(Entries taken from a collection)
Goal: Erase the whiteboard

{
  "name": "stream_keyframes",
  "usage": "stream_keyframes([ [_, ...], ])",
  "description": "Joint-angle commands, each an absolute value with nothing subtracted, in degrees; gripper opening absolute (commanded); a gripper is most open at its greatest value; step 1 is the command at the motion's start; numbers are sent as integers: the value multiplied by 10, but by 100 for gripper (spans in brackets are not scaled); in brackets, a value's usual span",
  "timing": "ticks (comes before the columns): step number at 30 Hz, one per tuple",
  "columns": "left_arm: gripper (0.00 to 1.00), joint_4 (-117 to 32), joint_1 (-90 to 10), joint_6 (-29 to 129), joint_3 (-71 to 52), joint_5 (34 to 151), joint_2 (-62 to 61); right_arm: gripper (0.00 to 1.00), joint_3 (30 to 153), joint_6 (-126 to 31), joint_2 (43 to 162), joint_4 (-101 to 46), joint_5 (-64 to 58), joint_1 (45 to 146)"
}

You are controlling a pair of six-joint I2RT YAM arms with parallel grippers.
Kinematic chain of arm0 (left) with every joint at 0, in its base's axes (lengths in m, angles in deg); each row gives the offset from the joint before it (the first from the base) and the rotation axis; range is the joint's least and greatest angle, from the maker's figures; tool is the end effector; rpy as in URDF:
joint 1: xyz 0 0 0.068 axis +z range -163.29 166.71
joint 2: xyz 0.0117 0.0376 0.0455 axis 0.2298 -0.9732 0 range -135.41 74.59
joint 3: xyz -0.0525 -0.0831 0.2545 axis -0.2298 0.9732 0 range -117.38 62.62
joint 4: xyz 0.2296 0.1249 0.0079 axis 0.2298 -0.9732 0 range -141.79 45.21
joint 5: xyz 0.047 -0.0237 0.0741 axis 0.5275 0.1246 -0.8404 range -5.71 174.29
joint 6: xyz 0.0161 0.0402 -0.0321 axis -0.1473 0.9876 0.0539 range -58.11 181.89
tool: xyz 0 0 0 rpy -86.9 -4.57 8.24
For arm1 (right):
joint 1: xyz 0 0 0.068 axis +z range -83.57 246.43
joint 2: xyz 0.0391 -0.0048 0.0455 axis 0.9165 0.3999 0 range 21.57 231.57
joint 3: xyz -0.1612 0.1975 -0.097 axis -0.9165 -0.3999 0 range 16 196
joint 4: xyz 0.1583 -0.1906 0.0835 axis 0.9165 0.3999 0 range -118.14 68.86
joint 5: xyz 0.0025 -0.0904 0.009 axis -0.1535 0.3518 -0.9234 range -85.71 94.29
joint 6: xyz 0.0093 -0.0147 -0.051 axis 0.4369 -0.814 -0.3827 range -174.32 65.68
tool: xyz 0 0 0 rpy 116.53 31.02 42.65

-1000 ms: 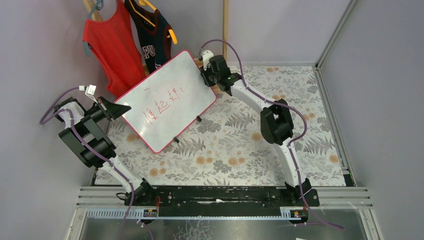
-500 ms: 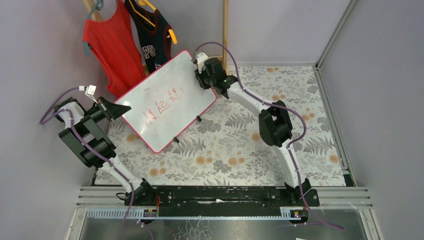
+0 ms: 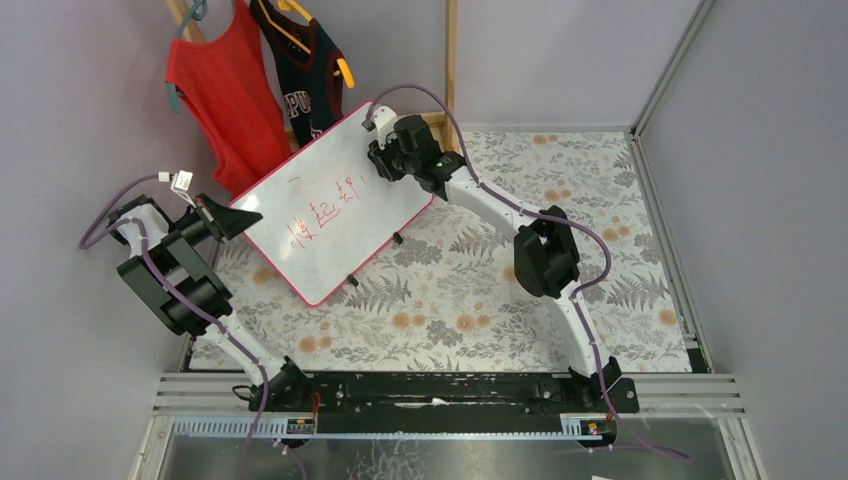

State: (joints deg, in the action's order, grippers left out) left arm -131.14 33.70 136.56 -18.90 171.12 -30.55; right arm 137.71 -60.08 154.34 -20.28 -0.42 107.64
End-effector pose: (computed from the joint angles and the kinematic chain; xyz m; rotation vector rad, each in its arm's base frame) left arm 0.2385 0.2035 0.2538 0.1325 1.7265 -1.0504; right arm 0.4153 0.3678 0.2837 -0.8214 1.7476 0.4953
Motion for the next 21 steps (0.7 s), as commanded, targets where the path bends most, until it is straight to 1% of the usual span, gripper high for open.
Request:
stream_keyframes([
  [1, 0, -1281, 344, 1398, -175, 1638, -316, 0, 1396, -617, 1512, -231, 0, 1090],
  [7, 0, -1281, 344, 1398, -173, 1637, -314, 0, 1456, -637, 1555, -194, 83, 1086],
  [13, 0, -1281, 344, 1398, -173, 1639, -315, 0, 1457, -638, 1562, -195, 111, 1079],
  [18, 0, -1281, 344, 1398, -173, 1637, -316, 0, 1453, -632, 1565, -191, 94, 1078],
  [21, 0, -1281, 344, 1398, -172, 1637, -315, 0, 1439, -626, 1560, -188, 53, 1078],
])
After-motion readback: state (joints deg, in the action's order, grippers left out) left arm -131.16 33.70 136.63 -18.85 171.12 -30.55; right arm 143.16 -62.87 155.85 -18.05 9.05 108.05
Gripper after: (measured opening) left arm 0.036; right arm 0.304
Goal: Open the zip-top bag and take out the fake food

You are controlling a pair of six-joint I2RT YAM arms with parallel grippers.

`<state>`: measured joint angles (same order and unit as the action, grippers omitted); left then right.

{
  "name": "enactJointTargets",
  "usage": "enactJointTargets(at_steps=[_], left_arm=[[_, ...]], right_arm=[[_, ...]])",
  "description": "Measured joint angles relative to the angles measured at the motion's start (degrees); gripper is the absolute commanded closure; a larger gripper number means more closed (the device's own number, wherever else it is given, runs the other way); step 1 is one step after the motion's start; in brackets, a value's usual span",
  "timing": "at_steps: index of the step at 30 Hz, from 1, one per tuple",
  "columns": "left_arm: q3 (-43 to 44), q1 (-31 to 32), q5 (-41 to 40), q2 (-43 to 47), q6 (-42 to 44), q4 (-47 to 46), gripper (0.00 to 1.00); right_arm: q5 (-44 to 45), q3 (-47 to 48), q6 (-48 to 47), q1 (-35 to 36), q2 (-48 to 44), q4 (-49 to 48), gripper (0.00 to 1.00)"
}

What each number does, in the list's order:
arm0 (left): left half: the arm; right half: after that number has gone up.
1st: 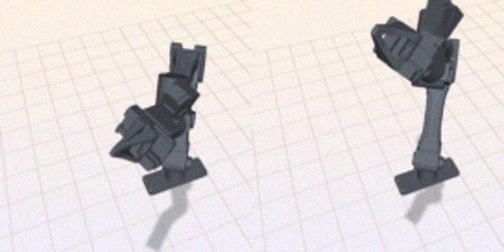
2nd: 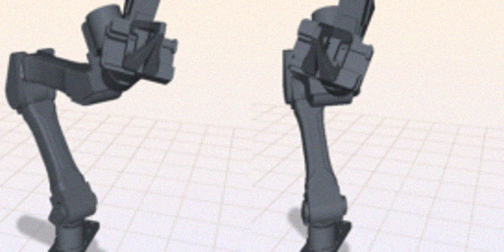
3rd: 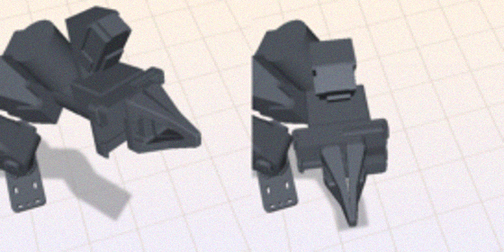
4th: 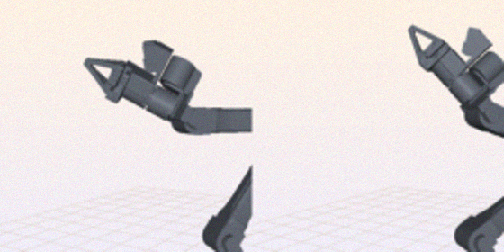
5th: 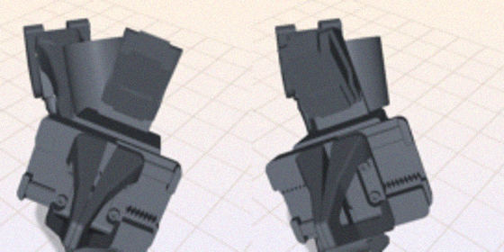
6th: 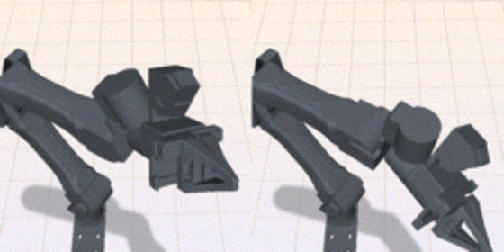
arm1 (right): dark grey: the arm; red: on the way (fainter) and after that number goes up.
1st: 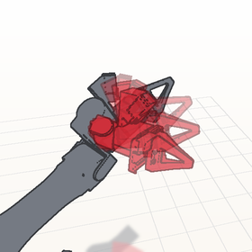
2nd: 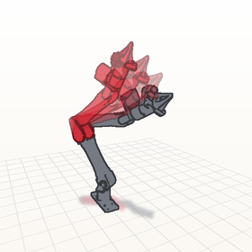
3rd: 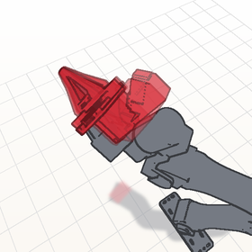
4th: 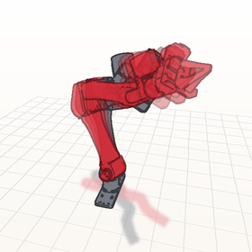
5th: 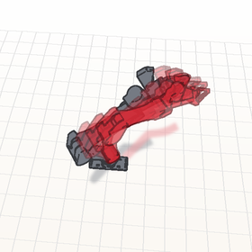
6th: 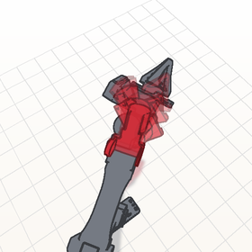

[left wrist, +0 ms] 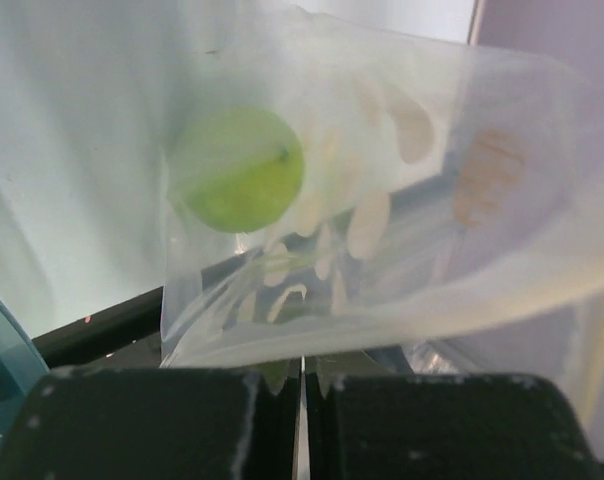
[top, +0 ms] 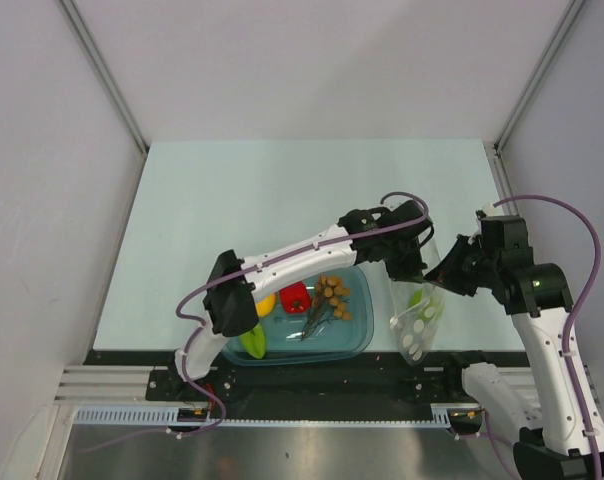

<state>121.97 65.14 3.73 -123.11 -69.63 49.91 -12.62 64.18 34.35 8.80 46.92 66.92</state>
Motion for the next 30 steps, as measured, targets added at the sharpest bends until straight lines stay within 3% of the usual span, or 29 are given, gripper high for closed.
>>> enactJointTargets(at_steps=[12, 30], left_arm=[[1.4, 0.7, -5.7, -2.8, -2.0, 2.2, 1.00], [-9.3, 2.1, -20.0, 4.0, 17.0, -8.5, 0.97]], right_arm=[[0.4, 0.0, 1.2, 1.1, -0.6, 0.0, 1.00], [-2.0, 4.9, 0.1, 1.3, 6.3, -4.5, 1.00]])
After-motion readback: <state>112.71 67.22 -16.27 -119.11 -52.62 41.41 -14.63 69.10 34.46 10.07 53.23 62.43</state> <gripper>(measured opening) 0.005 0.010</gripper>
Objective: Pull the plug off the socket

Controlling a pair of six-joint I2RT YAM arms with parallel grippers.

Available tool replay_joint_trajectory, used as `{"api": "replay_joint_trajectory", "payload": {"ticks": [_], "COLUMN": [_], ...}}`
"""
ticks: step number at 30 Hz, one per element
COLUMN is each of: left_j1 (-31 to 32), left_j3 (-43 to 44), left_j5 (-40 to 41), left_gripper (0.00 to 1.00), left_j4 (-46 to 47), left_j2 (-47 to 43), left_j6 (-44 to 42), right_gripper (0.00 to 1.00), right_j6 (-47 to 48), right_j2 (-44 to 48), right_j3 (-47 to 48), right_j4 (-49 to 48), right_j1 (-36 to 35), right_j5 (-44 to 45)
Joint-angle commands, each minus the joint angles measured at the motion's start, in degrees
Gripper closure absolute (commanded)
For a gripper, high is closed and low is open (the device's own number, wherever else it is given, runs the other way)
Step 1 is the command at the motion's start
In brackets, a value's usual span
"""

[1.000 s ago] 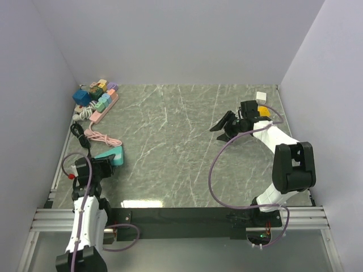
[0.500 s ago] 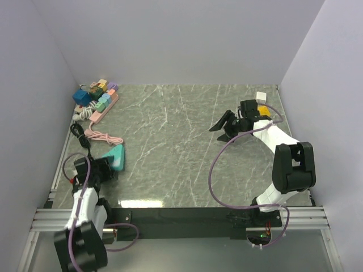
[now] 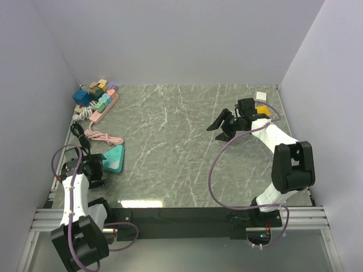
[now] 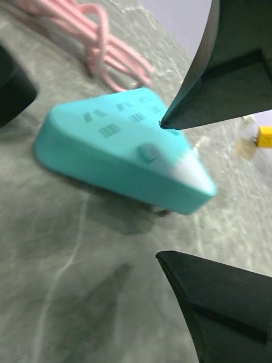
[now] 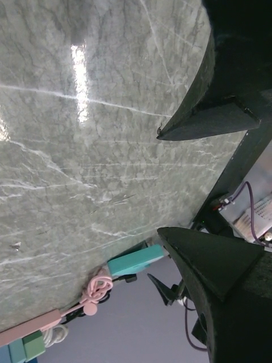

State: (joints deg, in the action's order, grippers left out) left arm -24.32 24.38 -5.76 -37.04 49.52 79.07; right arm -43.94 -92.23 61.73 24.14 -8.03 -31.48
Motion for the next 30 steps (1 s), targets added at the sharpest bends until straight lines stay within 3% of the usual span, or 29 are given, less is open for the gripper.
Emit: {"api": "replay_joint_trajectory", "payload": {"ticks": [1, 5, 9, 11, 15, 20, 22, 30], "left_j1": [0.0, 2.8, 6.3, 7.1, 8.8, 11.2, 11.2, 11.0], "left_j3": [5.2, 8.7, 15.0, 18.3, 29.3, 52.9, 59.6, 69.4], "left_j5": [0.6, -2.9, -4.6, -6.6, -3.2, 12.9, 15.2, 21.7], "left_gripper": [0.07, 0.11, 0.24, 0.28, 0.28, 0.24, 0.23, 0.24], "left_j4": [-11.4, -9.9, -8.1, -1.9, 0.7, -5.1, -7.0, -6.3], "left_j2": [-0.9, -1.4, -0.1, 1.0, 13.4, 33.2, 41.3, 56.7], "left_j6": [-5.0, -7.4, -12.5, -17.6, -29.7, -41.4, -43.8, -46.2], "right_gripper": [0.31, 0.3, 0.31, 0.31, 0.31, 0.31, 0.3, 0.3], "right_j6": [0.8, 1.2, 1.7, 1.7, 2.3, 3.2, 3.2, 2.3], "right_j2": [-0.8, -1.4, -1.9, -2.1, -2.3, -2.5, -2.3, -2.0], "right_j3": [3.2, 4.3, 5.1, 5.2, 5.6, 5.9, 5.9, 5.4], "right_j4": [0.6, 1.3, 1.8, 1.3, 1.0, 0.9, 0.9, -0.3], "right_j1": [-1.1, -1.3, -1.2, -1.2, -1.4, -1.6, -1.6, -1.7], "right_j5": [-1.5, -1.6, -1.9, -2.3, -3.0, -3.6, -3.9, -5.0]}}
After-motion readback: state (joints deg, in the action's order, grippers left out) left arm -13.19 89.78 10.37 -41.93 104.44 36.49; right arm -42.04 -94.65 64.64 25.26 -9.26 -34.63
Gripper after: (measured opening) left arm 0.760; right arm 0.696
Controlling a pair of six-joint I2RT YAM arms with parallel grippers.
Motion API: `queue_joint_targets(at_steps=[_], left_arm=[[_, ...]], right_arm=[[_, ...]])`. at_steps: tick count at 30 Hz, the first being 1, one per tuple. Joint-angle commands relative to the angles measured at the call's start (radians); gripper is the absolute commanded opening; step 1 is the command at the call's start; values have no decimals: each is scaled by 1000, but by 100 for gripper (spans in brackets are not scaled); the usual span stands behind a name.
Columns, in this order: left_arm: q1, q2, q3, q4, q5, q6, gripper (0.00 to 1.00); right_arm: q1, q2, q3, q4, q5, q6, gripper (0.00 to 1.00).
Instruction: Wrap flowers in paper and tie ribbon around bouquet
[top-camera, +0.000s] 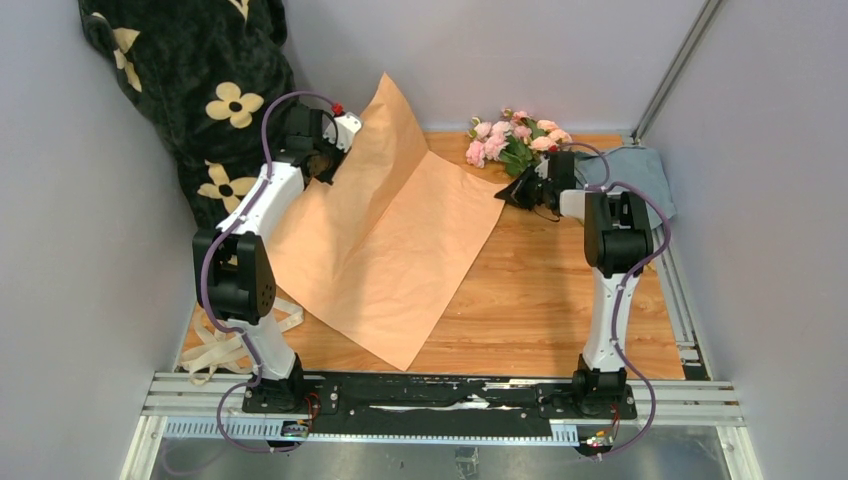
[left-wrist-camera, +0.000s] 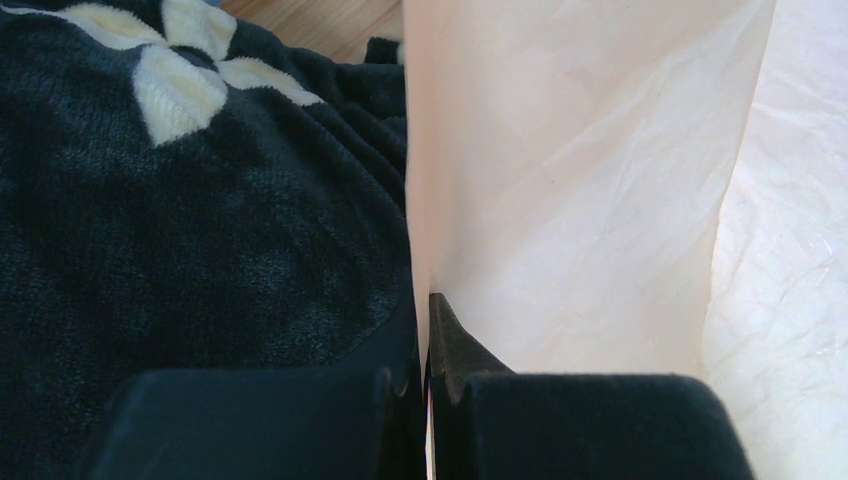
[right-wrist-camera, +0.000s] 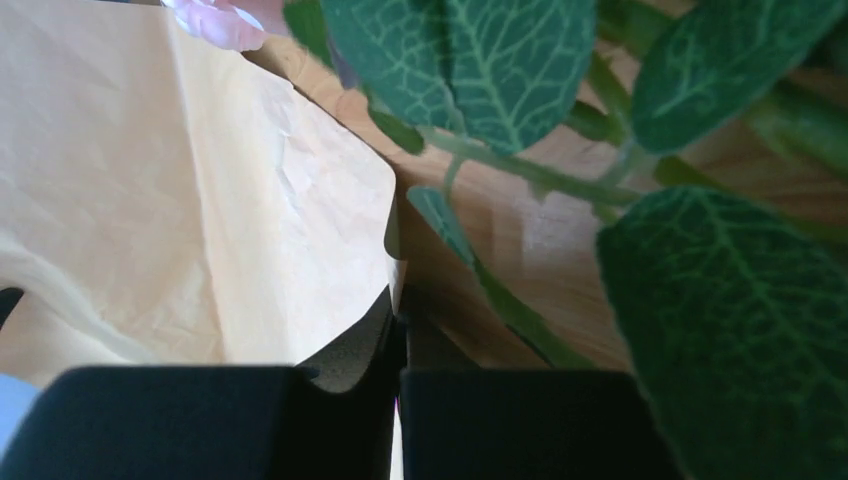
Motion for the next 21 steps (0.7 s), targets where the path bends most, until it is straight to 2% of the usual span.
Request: queue_joint_targets(at_steps=[1, 4, 9, 13, 17, 21], left_arm=[[5, -6, -2, -11, -45, -2, 0], [7, -31, 4, -47, -74, -6, 0], [7, -88, -32, -67, -105, -13, 0], [6, -89, -40, -75, -18, -39, 0], [-13, -18, 18, -94, 138, -66, 0], [-43, 115, 154, -118, 91, -100, 0]], right_arm=[[11, 10, 10, -10, -3, -17, 0], [24, -92, -10, -56, -4, -111, 0], [22, -394, -99, -220, 101, -313, 0], [-11, -590, -195, -325, 191, -398, 0], [-101, -700, -281, -395, 218, -407, 0], [-140, -744, -316, -454, 273, -422, 0]])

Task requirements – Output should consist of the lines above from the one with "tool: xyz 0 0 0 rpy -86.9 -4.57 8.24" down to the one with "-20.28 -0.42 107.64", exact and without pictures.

Result –
tool: xyz 0 0 0 rpy -86.9 -4.57 8.24
For arm1 (right):
joint 1: xyz 0 0 0.068 axis +z range -83.57 246.43
joint 2: xyz 0.0391 -0.0048 0.0455 axis 0.9165 0.3999 0 range 21.57 231.57
joint 3: xyz -0.1612 0.1975 -0.097 axis -0.9165 -0.3999 0 range 16 196
joint 4: xyz 0.1583 -0.1906 0.0835 axis 0.9165 0.3999 0 range -118.14 68.86
joint 5: xyz 0.0025 -0.0904 0.009 axis -0.1535 0.3518 -0.9234 range -85.71 94.29
joint 6: xyz 0.0093 -0.0147 -0.051 axis 0.4369 -0.814 -0.3827 range -174.32 65.68
tool: xyz 0 0 0 rpy 116.53 31.02 42.65

-1000 ms: 
-500 ms: 
+0 ms: 

State: (joints deg, in the action's order, grippers left out) left arm -131.14 33.70 136.56 -18.90 171.12 -30.55; right arm 137.71 -60.08 154.34 -20.28 -0.42 107.64

The output has been given in full.